● **WHAT YOU SHOULD DO**:
A single number is expected: the count of lines below where the word "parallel" occurs.

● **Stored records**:

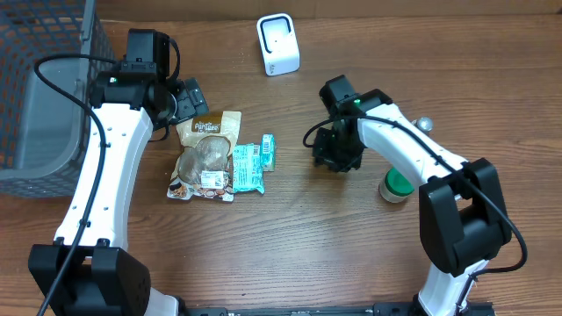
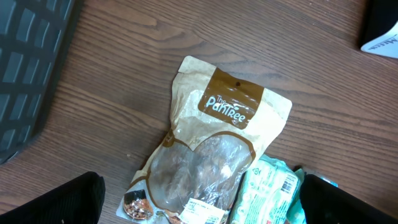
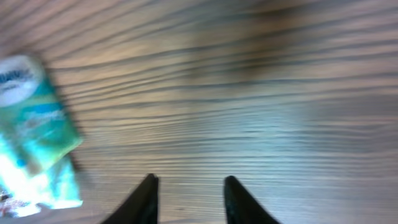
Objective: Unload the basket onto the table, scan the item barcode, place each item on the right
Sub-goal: 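Move the right gripper left toward the Kleenex tissue pack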
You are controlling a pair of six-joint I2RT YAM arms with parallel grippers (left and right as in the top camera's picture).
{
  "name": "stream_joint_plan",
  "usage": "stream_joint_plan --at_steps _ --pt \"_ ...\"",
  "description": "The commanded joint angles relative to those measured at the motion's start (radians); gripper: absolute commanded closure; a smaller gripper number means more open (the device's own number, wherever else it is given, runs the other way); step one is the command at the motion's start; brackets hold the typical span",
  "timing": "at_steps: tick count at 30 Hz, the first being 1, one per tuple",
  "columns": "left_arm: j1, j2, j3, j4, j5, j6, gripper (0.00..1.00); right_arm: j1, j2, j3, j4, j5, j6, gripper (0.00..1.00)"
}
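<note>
A green-lidded bottle [image 1: 395,186] stands on the wooden table [image 1: 290,254], to the right of my right gripper [image 1: 338,154]. That gripper [image 3: 189,186] is open with only bare wood between its fingers. A teal packet [image 3: 31,118] lies to its left. The white scanner [image 1: 278,44] stands at the back. My left gripper [image 1: 183,98] hangs wide open over a brown pouch [image 2: 217,143], with nothing held [image 2: 199,208]. The teal packets [image 1: 250,164] lie next to the pouch [image 1: 206,151].
A grey mesh basket [image 1: 44,96] fills the far left; its wall [image 2: 25,62] shows in the left wrist view. A small silver object [image 1: 424,123] lies right of the right arm. A dark object with a white label [image 2: 380,28] sits at that view's top right.
My right gripper was nearly shut just left of the bottle. It is now open and farther left, nearer the teal packets. The bottle and the left arm have not moved.
At first my right gripper was shut on the green-lidded bottle near the table's middle right. Then its fingers were shut and empty, the bottle beside them. Later the bottle stood farther right. Now the gripper is open nearer the packets. The left arm stayed over the pouch.
</note>
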Motion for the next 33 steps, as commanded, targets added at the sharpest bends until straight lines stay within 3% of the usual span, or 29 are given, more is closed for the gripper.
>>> stream_joint_plan --at_steps 1,7,16,25,33 --pt "-0.002 -0.006 0.012 0.0 -0.007 0.003 0.01 0.038 -0.01 -0.003 0.042 -0.07 0.003 0.66" --pt "-0.002 -0.006 0.012 0.0 -0.007 0.004 0.0 0.102 -0.01 -0.003 0.114 -0.044 0.003 0.64" --pt "-0.002 -0.006 0.012 0.0 -0.007 0.003 0.01 0.196 -0.01 -0.003 0.158 0.066 0.006 0.54" --pt "-0.002 -0.006 0.012 0.0 -0.007 0.003 0.0 0.206 -0.01 -0.003 0.177 0.066 0.006 0.4" --pt "-0.002 -0.006 0.012 0.0 -0.007 0.004 0.01 0.206 -0.01 -0.003 0.176 0.089 0.006 0.37"
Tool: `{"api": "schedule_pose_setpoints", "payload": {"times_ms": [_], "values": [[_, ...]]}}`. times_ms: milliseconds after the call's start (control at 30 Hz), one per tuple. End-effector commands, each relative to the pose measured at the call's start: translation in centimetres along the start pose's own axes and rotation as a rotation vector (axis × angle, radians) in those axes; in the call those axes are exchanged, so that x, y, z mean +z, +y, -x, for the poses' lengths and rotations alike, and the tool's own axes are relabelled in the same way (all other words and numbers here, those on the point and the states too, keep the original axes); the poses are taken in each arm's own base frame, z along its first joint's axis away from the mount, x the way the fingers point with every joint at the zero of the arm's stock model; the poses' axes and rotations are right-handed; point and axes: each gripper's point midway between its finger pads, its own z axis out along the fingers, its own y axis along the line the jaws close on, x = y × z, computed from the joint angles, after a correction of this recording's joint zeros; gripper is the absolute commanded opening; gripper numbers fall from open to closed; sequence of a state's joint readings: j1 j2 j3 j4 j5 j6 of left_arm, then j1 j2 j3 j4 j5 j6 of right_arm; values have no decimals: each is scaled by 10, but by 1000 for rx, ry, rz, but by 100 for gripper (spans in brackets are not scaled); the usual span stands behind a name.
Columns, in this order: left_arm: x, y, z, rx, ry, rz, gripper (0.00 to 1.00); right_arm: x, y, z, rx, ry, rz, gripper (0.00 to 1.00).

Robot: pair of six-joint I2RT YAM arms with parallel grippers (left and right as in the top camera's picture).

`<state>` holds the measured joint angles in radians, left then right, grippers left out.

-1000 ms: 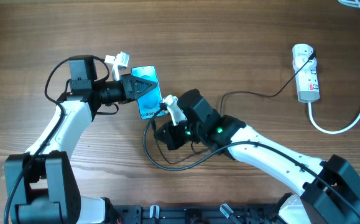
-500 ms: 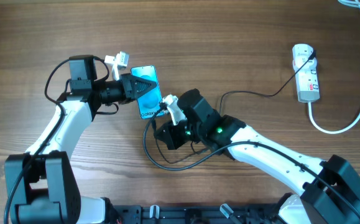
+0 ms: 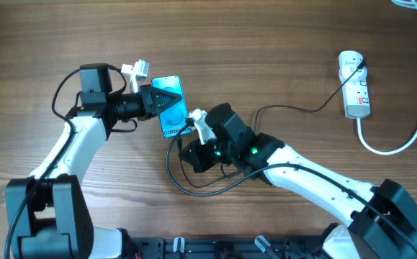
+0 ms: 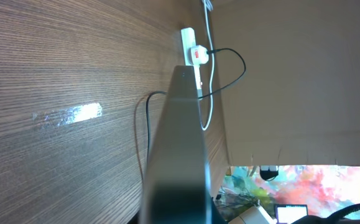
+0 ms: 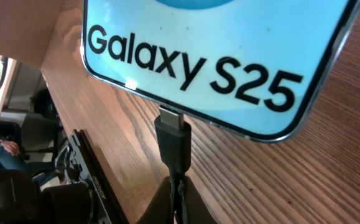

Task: Plug charger to phone and switch on socket

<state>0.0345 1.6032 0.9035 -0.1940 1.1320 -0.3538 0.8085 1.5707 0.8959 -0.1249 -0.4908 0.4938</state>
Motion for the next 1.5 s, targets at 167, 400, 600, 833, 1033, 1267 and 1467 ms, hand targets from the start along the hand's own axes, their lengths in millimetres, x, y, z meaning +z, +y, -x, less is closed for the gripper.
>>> {"api": "schedule_pose_setpoints", "payload": {"times_ms": [167,400,600,833,1033,1267,1467], "values": [[0,-8,-3,11,18,-46,4,3,4,-6,7,26,34,4],[0,-8,-3,13,17,-46,5,3,2,-5,30,21,24,4],[0,-8,-3,13,17,-47,8,3,2,-4,56,15,21,4],[0,-8,-2,17,16,-47,4,3,9,-8,79,40,61,4],[0,-8,-2,28,16,-47,4,3,6,-9,84,42,46,4],[7,-13,-7,63,37,-57,4,0,-6,-2,120,13,0,4],[7,-13,-7,66,37,-57,4,-3,-9,0,137,17,6,4]]}}
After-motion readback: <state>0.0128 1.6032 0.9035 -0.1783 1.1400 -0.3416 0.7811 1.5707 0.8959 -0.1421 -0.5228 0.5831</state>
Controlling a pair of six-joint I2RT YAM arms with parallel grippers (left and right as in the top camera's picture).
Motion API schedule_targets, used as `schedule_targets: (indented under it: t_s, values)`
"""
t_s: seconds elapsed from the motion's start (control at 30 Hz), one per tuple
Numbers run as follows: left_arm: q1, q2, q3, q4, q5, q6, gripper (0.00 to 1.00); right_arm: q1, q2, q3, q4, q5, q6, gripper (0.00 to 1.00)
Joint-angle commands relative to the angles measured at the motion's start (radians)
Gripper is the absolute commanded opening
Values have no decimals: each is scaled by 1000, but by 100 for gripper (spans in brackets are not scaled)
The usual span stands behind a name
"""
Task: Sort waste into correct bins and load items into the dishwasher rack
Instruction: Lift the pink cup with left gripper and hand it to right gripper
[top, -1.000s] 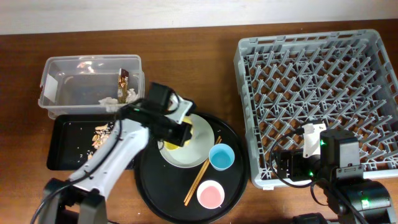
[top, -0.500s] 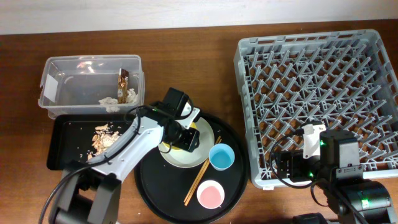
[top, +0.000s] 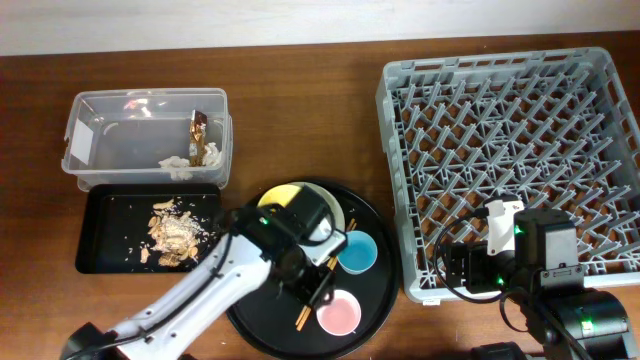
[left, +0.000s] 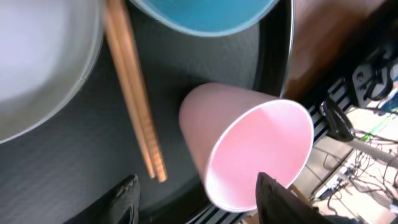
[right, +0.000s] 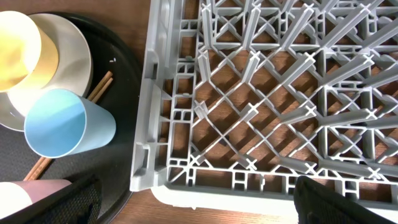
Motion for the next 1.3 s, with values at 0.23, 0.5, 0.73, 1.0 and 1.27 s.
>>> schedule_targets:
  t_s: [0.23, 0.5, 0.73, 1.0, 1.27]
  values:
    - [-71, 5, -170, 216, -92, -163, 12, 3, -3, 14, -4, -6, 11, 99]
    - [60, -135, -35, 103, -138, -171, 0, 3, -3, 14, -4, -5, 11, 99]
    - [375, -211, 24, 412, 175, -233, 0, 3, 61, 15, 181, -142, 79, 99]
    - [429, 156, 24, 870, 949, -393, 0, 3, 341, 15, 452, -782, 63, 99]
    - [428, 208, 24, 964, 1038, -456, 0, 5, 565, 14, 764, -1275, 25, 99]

● **SOLUTION TO THIS EXERCISE**:
3